Click-B (클릭비) is a South Korean boy group and band formed in August 1999 under DSP Media. Click-B started out as a band combining rock and dance beats in their music. They became a four member group in 2002, with several member changes over the next few years. In 2015, the group made a seven member comeback with the single album Reborn.

History
Click-B formed in August 1999 under Daesung Entertainment (now DSP Media).

The band split in 2002, with 4 members remaining. In 2003, the 4th album was released with Woo Yun-suk, Oh Jong-hyuk, Kim Sang-hyuk, and Kim Tae-hyung. In 2004, they joined the k-pop duo, J-Walk (consisting of two previous Sechskies members Jang Suwon and Kim Jaeduck) to form a project band, JnC. After JnC, member Kim Tae Hyung left the group to pursue personal interests.

In 2006, Click-B (with the previous arrangement of 3 remaining members Oh Jong-hyuk, Woo Yun-suk and Kim Sang-hyuk) released their 5th album "Smile".

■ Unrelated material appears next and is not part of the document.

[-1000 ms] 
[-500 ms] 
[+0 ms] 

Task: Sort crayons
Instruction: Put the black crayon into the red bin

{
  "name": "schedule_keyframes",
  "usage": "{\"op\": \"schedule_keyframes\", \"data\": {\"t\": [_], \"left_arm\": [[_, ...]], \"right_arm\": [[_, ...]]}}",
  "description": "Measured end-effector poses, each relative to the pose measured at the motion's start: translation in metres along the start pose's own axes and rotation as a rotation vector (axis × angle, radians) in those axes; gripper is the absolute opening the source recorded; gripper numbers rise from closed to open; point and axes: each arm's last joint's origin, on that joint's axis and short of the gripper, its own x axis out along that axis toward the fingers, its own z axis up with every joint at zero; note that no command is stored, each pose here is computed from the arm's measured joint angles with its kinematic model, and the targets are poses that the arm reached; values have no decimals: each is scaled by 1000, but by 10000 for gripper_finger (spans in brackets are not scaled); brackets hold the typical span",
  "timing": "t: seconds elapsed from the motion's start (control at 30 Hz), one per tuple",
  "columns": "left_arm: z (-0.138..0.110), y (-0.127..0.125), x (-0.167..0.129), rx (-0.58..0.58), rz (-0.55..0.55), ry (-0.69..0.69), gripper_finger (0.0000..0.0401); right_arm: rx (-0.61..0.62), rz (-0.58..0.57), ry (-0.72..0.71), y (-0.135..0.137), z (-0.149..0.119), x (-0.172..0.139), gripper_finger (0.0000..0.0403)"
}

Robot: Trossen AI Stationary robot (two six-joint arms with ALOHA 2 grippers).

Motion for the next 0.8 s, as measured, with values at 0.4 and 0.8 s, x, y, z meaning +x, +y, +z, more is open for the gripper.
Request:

In 2011, Click-B (with all seven members) got together for a brief comeback with two new singles, "To Be Continued" in April and "빈 자리 (Empty Seat)" in November.

On December 14, 2013, DSP Media organized a concert 'DSP Festival' at Jamshil Arena where Click-B performed as a group along with other artists under the same management. A few members were absent for various reasons: Evan (Yoo Ho-suk) was still serving his military obligation, Kim Sang-hyuk was on hiatus from the entertainment industry and Kang Hoo (Kim Tae-hyung) was busy with his acting career.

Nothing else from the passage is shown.